Set down each line of the data below exactly.

------

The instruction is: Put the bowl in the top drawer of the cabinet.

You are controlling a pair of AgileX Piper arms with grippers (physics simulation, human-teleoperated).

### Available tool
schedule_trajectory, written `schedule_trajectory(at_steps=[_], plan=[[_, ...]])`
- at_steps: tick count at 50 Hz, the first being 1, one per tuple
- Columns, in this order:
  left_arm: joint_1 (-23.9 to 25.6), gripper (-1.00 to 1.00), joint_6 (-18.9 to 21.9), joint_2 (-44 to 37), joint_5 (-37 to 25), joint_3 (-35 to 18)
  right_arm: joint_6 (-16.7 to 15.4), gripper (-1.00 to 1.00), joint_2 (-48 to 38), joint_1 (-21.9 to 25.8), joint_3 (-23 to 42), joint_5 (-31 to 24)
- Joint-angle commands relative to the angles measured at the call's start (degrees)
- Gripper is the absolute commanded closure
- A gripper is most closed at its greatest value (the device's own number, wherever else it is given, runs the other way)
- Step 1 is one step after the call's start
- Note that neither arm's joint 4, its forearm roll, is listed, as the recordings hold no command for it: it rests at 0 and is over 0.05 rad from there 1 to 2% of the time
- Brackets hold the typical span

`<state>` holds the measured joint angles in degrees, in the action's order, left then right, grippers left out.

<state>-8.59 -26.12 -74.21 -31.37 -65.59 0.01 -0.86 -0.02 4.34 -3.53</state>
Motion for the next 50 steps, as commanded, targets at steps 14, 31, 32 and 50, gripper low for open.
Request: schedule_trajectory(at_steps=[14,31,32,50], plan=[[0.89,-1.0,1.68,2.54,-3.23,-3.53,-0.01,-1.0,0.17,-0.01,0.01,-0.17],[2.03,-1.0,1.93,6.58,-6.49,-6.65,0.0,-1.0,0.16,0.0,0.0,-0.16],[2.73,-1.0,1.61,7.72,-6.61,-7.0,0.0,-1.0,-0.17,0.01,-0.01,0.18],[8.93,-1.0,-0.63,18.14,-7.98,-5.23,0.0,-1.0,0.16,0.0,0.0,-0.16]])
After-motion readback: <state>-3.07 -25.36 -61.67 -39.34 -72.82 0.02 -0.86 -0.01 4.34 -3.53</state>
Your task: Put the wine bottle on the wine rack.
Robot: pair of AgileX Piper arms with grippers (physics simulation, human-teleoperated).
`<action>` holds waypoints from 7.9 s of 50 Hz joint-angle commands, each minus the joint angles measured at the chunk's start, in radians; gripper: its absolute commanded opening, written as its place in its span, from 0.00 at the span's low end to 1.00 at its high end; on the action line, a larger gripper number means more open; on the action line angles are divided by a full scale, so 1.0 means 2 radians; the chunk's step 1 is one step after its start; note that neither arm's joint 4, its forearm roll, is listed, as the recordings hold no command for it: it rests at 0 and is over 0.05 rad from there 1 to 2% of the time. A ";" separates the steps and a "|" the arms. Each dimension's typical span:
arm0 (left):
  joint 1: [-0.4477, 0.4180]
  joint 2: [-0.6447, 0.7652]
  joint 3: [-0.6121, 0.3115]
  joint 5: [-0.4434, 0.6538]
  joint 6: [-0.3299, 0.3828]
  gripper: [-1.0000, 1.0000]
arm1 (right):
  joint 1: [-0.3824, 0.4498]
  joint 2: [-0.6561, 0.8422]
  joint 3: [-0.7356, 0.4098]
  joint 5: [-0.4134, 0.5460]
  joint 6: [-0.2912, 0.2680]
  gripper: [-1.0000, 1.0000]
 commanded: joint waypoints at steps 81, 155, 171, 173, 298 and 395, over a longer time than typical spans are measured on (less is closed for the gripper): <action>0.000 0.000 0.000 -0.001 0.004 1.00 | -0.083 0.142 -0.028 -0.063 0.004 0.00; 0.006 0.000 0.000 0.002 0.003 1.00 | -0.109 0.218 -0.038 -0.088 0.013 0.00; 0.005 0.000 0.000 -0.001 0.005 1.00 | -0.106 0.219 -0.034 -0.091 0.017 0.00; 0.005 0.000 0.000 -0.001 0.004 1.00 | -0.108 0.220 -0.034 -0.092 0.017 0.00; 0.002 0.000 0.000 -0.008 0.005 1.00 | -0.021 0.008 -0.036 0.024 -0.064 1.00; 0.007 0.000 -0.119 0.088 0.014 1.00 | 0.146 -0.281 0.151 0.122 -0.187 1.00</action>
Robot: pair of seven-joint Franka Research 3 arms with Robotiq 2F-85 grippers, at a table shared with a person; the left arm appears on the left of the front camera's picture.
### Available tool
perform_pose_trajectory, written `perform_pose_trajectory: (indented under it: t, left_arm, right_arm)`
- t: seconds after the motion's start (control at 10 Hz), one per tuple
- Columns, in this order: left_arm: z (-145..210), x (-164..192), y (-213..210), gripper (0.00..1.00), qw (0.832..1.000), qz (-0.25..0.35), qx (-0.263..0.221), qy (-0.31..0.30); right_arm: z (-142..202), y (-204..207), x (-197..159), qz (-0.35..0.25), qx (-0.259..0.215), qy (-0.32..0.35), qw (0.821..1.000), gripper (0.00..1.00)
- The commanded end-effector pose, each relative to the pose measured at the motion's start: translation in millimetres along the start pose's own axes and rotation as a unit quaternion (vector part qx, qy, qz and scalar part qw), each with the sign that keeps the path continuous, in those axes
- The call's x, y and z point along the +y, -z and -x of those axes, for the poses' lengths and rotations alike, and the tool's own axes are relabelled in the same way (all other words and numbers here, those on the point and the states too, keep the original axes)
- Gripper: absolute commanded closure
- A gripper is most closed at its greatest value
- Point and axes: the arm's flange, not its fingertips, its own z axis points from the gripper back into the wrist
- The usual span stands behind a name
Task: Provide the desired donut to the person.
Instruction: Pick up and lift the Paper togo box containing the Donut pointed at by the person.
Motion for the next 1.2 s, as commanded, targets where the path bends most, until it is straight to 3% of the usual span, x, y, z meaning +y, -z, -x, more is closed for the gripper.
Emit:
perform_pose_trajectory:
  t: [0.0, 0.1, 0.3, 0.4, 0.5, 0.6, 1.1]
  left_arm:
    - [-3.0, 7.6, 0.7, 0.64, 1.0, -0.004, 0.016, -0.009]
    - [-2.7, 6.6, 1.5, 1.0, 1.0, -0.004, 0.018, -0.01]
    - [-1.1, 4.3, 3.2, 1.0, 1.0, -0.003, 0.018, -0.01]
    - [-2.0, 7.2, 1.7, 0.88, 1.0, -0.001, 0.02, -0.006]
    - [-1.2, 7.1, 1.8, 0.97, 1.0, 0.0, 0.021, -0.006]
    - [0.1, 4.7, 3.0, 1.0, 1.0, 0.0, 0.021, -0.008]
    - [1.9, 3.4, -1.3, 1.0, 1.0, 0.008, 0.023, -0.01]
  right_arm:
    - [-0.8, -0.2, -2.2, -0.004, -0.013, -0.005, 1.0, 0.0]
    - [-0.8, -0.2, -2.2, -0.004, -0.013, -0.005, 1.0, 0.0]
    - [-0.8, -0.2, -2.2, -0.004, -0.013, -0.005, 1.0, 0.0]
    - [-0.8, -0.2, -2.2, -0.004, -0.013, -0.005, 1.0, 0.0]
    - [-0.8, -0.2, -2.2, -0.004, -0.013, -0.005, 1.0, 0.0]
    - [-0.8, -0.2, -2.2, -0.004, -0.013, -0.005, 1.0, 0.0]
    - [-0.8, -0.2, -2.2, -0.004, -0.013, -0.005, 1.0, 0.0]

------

▶ [Result]
The instruction is: Put the bowl in the top drawer of the cabinet.

You are controlling a pair of AgileX Piper arms with grippers (physics simulation, human-teleoperated).

### Available tool
schedule_trajectory, written `schedule_trajectory(at_steps=[_], plan=[[_, ...]])`
- at_steps: tick count at 50 Hz, the first being 1, one per tuple
- Columns, in this order:
  left_arm: joint_1 (-23.9 to 25.6), gripper (-1.00 to 1.00), joint_6 (-18.9 to 21.9), joint_2 (-44 to 37), joint_5 (-37 to 25), joint_3 (-35 to 18)
  right_arm: joint_6 (-16.7 to 15.4), gripper (-1.00 to 1.00), joint_2 (-48 to 38), joint_1 (-21.9 to 25.8), joint_3 (-23 to 42), joint_5 (-31 to 24)
- Joint-angle commands relative to the angles measured at the call's start (degrees)
- Gripper is the absolute commanded closure
- A gripper is most closed at its greatest value (the device's own number, wherever else it is given, runs the other way)
- Step 1 is one step after the call's start
- Note that neither arm's joint 4, its forearm roll, is listed, as the recordings hold no command for it: it rests at 0 and is over 0.05 rad from there 1 to 2% of the time
- Brackets hold the typical span

`<state>` holds the measured joint angles in degrees, in the action's order, left then right, grippers left out.

<state>-8.59 -26.12 -74.21 -31.37 -65.59 0.01 -0.86 -0.02 4.34 -3.53</state>
Motion for the next 50 steps, as commanded, targets at steps 14, 31, 32 and 50, gripper low for open.
Request: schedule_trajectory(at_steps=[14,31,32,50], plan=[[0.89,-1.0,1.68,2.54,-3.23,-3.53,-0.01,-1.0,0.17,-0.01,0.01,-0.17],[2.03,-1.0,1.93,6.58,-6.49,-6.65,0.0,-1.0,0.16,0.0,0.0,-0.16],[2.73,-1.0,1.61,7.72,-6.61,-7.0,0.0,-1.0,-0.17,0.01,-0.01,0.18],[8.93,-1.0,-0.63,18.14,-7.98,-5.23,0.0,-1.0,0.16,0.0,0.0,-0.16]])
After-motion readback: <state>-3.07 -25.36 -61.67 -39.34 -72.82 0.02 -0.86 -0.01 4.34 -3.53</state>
Your task: Put the wine bottle on the wine rack.
Robot: pair of AgileX Piper arms with grippers (physics simulation, human-teleoperated).
`<action>` holds waypoints from 7.9 s of 50 Hz joint-angle commands, each minus the joint angles measured at the chunk's start, in radians; gripper: its absolute commanded opening, written as its place in its span, from 0.00 at the span's low end to 1.00 at its high end; on the action line, a larger gripper number means more open; on the action line angles are divided by a full scale, so 1.0 means 2 radians; the chunk's step 1 is one step after its start; note that neither arm's joint 4, its forearm roll, is listed, as the recordings hold no command for it: it rests at 0 and is over 0.05 rad from there 1 to 2% of the time. A ";" separates the steps and a "|" the arms. Each dimension's typical span:
arm0 (left):
  joint 1: [-0.4477, 0.4180]
  joint 2: [-0.6447, 0.7652]
  joint 3: [-0.6121, 0.3115]
  joint 5: [-0.4434, 0.6538]
  joint 6: [-0.3299, 0.3828]
  gripper: [-1.0000, 1.0000]
arm1 (right):
  joint 1: [-0.3824, 0.4498]
  joint 2: [-0.6561, 0.8422]
  joint 3: [-0.7356, 0.4098]
  joint 5: [-0.4134, 0.5460]
  joint 6: [-0.2912, 0.2680]
  gripper: [-1.0000, 1.0000]
 commanded: joint waypoints at steps 81, 155, 171, 173, 298 and 395, over a longer time than typical spans are measured on (less is closed for the gripper): <action>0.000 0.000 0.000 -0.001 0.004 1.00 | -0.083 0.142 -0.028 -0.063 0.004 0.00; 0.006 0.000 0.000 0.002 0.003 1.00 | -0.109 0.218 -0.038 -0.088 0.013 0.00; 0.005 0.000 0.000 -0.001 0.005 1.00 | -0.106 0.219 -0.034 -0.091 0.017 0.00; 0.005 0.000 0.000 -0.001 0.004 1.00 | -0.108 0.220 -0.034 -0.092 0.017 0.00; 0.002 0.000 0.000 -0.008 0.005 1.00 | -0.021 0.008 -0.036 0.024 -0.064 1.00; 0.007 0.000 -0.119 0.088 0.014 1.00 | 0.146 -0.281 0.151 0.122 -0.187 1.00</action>
Robot: pair of seven-joint Franka Research 3 arms with Robotiq 2F-85 grippers, at a table shared with a person; the left arm appears on the left of the front camera's picture.
### Available tool
perform_pose_trajectory, written `perform_pose_trajectory: (indented under it: t, left_arm, right_arm)`
- t: seconds after the motion's start (control at 10 Hz), one per tuple
- Columns, in this order: left_arm: z (-145..210), x (-164..192), y (-213..210), gripper (0.00..1.00), qw (0.832..1.000), qz (-0.25..0.35), qx (-0.263..0.221), qy (-0.31..0.30); right_arm: z (-142..202), y (-204..207), x (-197..159), qz (-0.35..0.25), qx (-0.259..0.215), qy (-0.32..0.35), qw (0.821..1.000), gripper (0.00..1.00)
- The commanded end-effector pose, each relative to the pose measured at the motion's start: translation in millimetres along the start pose's own axes and rotation as a unit quaternion (vector part qx, qy, qz and scalar part qw), each with the sign that keeps the path continuous, in those axes
- The call's x, y and z point along the +y, -z and -x of those axes, for the poses' lengths and rotations alike, and the tool's own axes are relabelled in the same way (all other words and numbers here, those on the point and the states too, keep the original axes)
- Gripper: absolute commanded closure
- A gripper is most closed at its greatest value
- Point and axes: the arm's flange, not its fingertips, its own z axis points from the gripper back into the wrist
- The usual span stands behind a name
Task: Provide the desired donut to the person.
Instruction: Pick up and lift the Paper togo box containing the Donut pointed at by the person.
Motion for the next 1.2 s, as commanded, targets where the path bends most, until it is straight to 3% of the usual span, x, y, z meaning +y, -z, -x, more is closed for the gripper.
Emit:
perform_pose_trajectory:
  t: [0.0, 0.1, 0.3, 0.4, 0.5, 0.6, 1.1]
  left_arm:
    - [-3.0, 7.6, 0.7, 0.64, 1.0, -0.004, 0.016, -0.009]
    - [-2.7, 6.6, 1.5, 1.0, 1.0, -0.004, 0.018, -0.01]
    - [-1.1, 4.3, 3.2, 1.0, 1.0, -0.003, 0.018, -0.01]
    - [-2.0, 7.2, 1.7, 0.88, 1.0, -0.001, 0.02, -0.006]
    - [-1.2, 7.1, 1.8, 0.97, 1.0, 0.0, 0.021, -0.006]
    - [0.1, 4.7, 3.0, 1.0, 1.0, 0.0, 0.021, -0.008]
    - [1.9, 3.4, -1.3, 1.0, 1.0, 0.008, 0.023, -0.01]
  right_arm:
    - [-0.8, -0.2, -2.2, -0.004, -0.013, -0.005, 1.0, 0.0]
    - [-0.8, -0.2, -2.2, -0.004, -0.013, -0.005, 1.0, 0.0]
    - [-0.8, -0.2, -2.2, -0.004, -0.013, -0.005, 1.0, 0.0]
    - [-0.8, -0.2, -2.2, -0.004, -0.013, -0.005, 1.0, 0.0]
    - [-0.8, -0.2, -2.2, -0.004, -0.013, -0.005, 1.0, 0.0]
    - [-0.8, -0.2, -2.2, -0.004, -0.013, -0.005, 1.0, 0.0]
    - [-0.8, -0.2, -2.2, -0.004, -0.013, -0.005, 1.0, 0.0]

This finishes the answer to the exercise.